Posted by Admin Posted on Apr 01 2020

With recent passage of the CARES Act and its far-reaching impact, we wanted to communicate a concise, bullet-point list to all of our clients of the major components of this Act. Please review the below and contact us with questions as many aspects of the Act are determined on a case-by-case basis.

Stimulus Payments

Calculations are based on either the 2019 tax return (if filed), 2018 tax return or information from the Social Security Administration if neither the 2018 nor 2019 tax returns are filed.

Generally, amounts will be $1,200 (single) or $2,400 (married filing jointly) with AGI less than $75,000 (single) or $150,000 (married filing joint), plus $500 per qualifying child under 17.

5% phase-outs of the stimulus begins at AGI of $75,000 (single), $112,500 (head of household) and $150,000 (married filing joint).

Amounts will be direct deposited if the IRS has your bank information on-file. Alternatively, paper checks will be issued to the last known address.

There will be a reconciliation between your 2019 tax return and the stimulus amount sent. Details on the reconciliation are pending.

Small Business Assistance

Delayed Deposit of Employer’s Share of Employment Taxes – 

Employers can delay their share of the Social Security tax (6.2%) due between March 27, 2020 and December 31, 2020 to be paid in equal amounts on December 31, 2021 and December 31, 2022.

Self-employed taxpayers can defer paying 50% of their Social Security tax due between March 27, 2020 and December 31, 2020 to be paid in equal amounts on December 31, 2021 and December 31, 2022.

Paycheck Protection Program – Available through the Small Business Administration (SBA) and SBA 7(a) lenders. Generally, up to a maximum of 2.5 times your average monthly payroll costs. Maximum interest rate of 4% and maximum maturity of 10 years. Potential forgiveness of up to 8-weeks of amounts used for: payroll, mortgage interest, rent, and certain utilities.

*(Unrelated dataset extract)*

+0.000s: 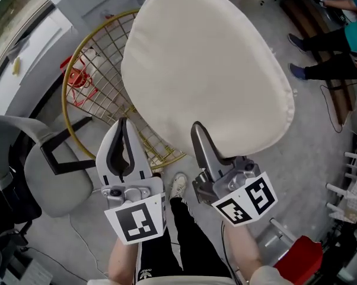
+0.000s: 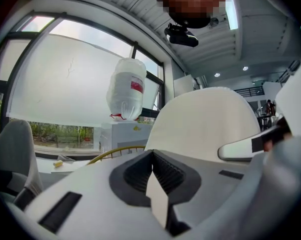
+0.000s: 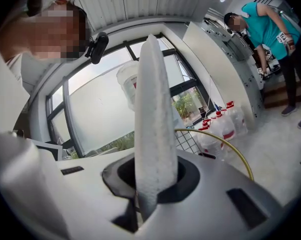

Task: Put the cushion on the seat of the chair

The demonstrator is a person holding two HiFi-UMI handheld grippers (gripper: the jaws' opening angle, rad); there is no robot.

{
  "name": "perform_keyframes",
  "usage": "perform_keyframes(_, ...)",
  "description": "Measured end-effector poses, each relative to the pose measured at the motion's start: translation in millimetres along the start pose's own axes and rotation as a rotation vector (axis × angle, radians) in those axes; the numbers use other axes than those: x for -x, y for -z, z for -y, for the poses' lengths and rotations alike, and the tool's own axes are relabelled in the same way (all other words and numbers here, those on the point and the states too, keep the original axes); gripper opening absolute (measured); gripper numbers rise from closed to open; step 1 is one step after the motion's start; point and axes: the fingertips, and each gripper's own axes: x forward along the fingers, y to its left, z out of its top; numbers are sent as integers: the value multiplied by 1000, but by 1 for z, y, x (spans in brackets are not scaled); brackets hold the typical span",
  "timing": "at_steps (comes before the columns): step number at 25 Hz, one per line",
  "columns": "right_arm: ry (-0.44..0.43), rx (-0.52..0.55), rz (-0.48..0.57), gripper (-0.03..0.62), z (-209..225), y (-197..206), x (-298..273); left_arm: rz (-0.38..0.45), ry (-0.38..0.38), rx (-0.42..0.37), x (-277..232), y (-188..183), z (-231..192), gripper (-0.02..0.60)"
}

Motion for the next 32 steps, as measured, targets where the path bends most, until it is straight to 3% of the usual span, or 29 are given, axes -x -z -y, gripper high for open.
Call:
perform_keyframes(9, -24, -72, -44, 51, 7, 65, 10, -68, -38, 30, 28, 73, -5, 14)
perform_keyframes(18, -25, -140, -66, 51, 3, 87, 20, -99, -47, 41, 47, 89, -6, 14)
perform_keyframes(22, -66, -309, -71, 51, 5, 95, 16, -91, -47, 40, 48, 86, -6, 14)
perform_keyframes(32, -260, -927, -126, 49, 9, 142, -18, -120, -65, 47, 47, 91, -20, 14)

Applications will be accepted beginning on April 3rd.

Emergency Government Disaster Loan and Grants – Only available online through the SBA. Applies to small businesses with less than 500 employees (including the self-employed). Up to $10,000 can be advanced and not required to be paid back if used to maintain payroll.

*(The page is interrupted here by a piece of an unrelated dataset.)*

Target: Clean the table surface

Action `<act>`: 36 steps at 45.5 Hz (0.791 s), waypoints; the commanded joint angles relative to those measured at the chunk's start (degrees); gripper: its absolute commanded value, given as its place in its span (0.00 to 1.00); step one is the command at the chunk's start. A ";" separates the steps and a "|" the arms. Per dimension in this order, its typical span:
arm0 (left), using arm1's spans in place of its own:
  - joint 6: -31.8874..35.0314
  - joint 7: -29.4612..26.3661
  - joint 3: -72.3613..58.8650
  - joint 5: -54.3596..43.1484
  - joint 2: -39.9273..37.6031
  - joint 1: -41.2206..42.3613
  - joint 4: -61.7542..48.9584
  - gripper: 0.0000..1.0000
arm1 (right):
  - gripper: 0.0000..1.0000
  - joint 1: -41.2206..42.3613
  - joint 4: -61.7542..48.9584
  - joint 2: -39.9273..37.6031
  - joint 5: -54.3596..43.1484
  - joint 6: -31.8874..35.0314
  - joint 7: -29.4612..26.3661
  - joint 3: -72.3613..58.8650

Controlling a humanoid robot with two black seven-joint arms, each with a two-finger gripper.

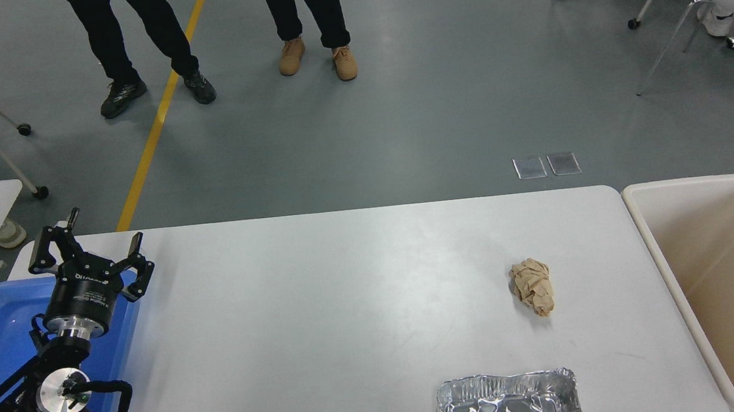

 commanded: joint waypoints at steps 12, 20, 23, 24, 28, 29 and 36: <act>0.00 0.00 -0.01 0.00 0.00 0.00 0.00 0.99 | 0.98 2.40 4.17 -3.56 2.59 0.05 0.04 18.86; 0.00 0.00 -0.01 0.00 0.00 0.00 0.00 0.99 | 0.99 2.49 7.33 -4.79 6.46 -0.21 -0.14 24.49; 0.00 0.00 0.08 0.00 0.00 0.00 0.00 0.99 | 0.99 2.58 9.00 -5.32 7.86 -0.39 -0.14 25.46; 0.00 0.00 -0.01 0.00 0.00 0.00 0.00 0.99 | 0.99 2.58 9.70 -5.50 8.30 -0.39 -0.14 25.81; 0.00 0.00 0.08 0.00 0.00 0.00 0.00 0.99 | 0.99 2.67 12.42 -6.29 10.67 -0.47 -0.14 27.66; 0.00 0.00 0.08 0.00 0.00 0.00 0.00 0.99 | 0.99 2.67 13.13 -6.46 11.29 -0.47 -0.14 28.18; 0.00 0.00 0.08 0.00 0.00 0.00 0.00 0.99 | 0.99 2.58 18.14 -7.34 15.33 -0.83 -0.14 31.35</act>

Debt Relief – SBA could cover loan payments on 7(a), 504 and microloans for a period of up to six months, including principal, interest and fees. Also applies to new loans between March 27, 2020 and September 27, 2020 (6-month period after enactment).

Employee Retention Credit – Available to employers who continue to pay employees during specified closures and/or in periods when the business remained open yet had significantly reduced income, for up to 50% of qualified wages. Applies to employer’s 6.2% portion of Social Security tax for wages paid after March 12, 2020 and before January 1, 2021. Not available if Payroll Protection loans are received. Not available for wages paid under the Families First Coronavirus Response Act (FFCRA).

Other Resources:

Congress Reaches Agreement On A Coronavirus Relief Package: Tax Aspects Of The CARES Act by Tony Nitti


DISCLAIMER: Since this is a newly enacted law, there are still questions yet-to-be-answered. As such, any future rules, regulations and guidance may change the overall impact of the CARES Act and such changes may or may not modify any portion of the preceding information.